Podwórka (2009)

Sharon Lockhart

Podwórka, Sharon Lockhart, USA, 16mm > digital, 31 min, 2009

Podwórka takes as its subject matter the courtyards of Łódź, Poland, and the children that inhabit them. A ubiquitous architectural element of the city, Łódź’s courtyards are the playgrounds of the children that live in the surrounding apartment buildings. Separated from the streets, they provide a sanctuary from the traffic and commotion of the city. Yet far from the overdetermined playgrounds of America, the courtyards are still very much urban environments. In six different courtyards throughout the city, we see parking lots, storage units, and metal armatures become jungle gyms, sandboxes, and soccer fields in the children’s world. A series of fleeting interludes within city life, Podwórka is both a study of a specific place and an evocation of the resourcefulness of childhood.

Streaming Details

This film is available to stream globally.

Program Partners

This film is co-presented with neugerriemschneider and Art Windsor-Essex.

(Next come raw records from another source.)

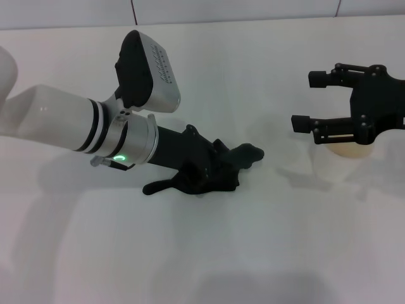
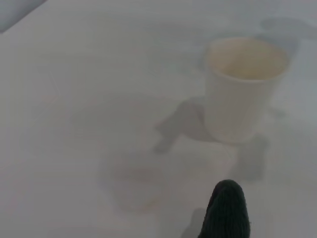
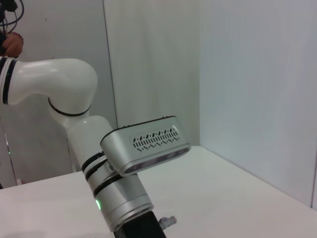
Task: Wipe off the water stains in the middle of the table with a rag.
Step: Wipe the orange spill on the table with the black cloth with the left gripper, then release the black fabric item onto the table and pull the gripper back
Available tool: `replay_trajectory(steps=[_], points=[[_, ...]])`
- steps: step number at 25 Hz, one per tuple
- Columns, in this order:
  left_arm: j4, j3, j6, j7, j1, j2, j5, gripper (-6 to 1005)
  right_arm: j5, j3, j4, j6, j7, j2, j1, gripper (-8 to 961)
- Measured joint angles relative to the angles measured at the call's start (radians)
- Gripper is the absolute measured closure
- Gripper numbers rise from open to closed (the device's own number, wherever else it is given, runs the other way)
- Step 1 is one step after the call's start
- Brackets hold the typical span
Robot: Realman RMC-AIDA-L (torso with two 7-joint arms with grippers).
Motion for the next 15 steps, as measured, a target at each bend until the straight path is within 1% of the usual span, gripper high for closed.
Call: replay_trajectory(steps=[6,11,15], points=[[0.000,-0.015,-0.020,0.009,-0.003,0.005,0.004,909,0.010,-0.004,0.000,-0.001,-0.005,0.000,-0.003,98],[-0.005,-0.113,-0.029,0.019,-0.003,0.006,0.063,909,0.011,-0.004,0.002,-0.005,-0.006,0.000,-0.004,98],[-0.005,-0.133,-0.049,0.018,-0.004,0.004,0.089,909,0.011,-0.006,0.003,-0.007,-0.007,0.000,-0.003,98]])
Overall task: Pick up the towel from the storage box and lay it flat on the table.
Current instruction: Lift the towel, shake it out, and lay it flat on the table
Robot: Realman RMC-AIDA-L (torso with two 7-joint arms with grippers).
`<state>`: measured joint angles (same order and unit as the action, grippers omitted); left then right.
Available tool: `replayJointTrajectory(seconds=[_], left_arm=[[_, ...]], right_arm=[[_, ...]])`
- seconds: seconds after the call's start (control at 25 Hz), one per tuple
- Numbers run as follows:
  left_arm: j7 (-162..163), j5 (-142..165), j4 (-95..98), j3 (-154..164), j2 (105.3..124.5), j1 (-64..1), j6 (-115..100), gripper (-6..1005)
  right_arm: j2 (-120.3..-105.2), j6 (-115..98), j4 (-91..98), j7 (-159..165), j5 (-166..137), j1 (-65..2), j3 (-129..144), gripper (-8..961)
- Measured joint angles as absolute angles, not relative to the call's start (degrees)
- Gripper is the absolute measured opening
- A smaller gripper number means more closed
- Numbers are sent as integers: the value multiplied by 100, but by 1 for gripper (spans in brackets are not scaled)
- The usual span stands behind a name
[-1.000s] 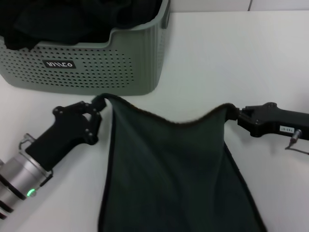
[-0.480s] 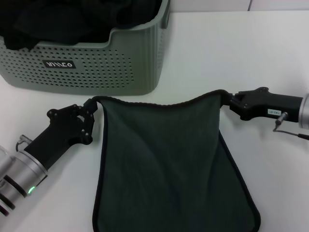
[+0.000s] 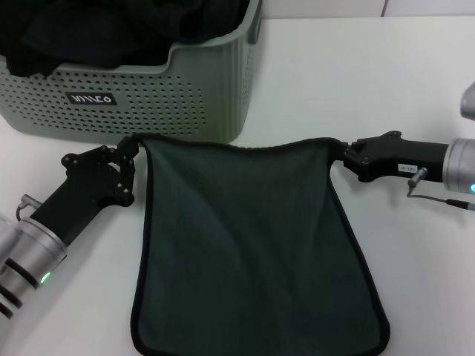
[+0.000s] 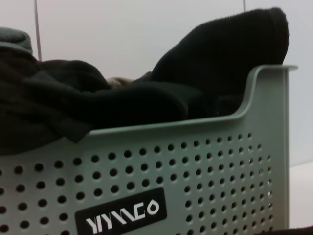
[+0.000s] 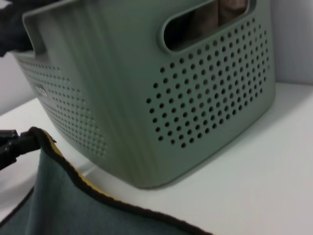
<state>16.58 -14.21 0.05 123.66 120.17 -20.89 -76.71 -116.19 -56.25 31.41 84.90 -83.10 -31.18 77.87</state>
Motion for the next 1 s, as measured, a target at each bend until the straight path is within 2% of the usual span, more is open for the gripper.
replayJointTrajectory(seconds=[1.0], left_arm=[[676,-1478,498,12366,12051,-2206,-6183,109]], right_arm=[[-11619,-4865,3168,8460,-7929,-3197,8324,10]])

Image credits: all artworks and stills courtesy neugerriemschneider © Sharon Lockhart. Portrait courtesy © James Benning.

About the artist

Sharon Lockhart (USA) is a photographer, sculptor, and filmmaker born in Norwood, Massachusetts, in 1964. Celebrated for her highly conceptual yet elegant work, Lockhart’s practice involves collaborations that unfold over extended periods of time, often incorporating architectural elements, extensive periods of research, and long-term relationships with her subjects and collaborators. She received a BFA from San Francisco Art Institute (1991) and an MFA from ArtCenter College of Design (1993). Since 1997, she has completed more than 15 films which have screened at festivals and museums around the world, including Guggenheim Museum Bilbao, Tomio Koyama Gallery, Museum of Contemporary Art Chicago, Gladstone Gallery, Blum & Poe, Bonniers Konsthall, The Power Plant, Baltimore Museum of Art, Venice Biennale, San Francisco Museum of Modern Art, Hammer Museum, Walker Art Center, REDCAT, Viennale, Berkeley Art Museum and Pacific Film Archive, Jeu de Paume, Toronto International Film Festival, and Media City Film Festival. Her work is in permanent collections of institutions including The Metropolitan Museum of Art, Whitney Museum of American Art, Getty Foundation, Tate Modern, Solomon R. Guggenheim Museum, and Yokohama Museum of Art. She is a recipient of Radcliffe (2007–08), Guggenheim (2001), and Rockefeller (2000) Fellowships, as well as a Herb Alpert Award (2015). She lives in Los Angeles, California, where she teaches at CalArts.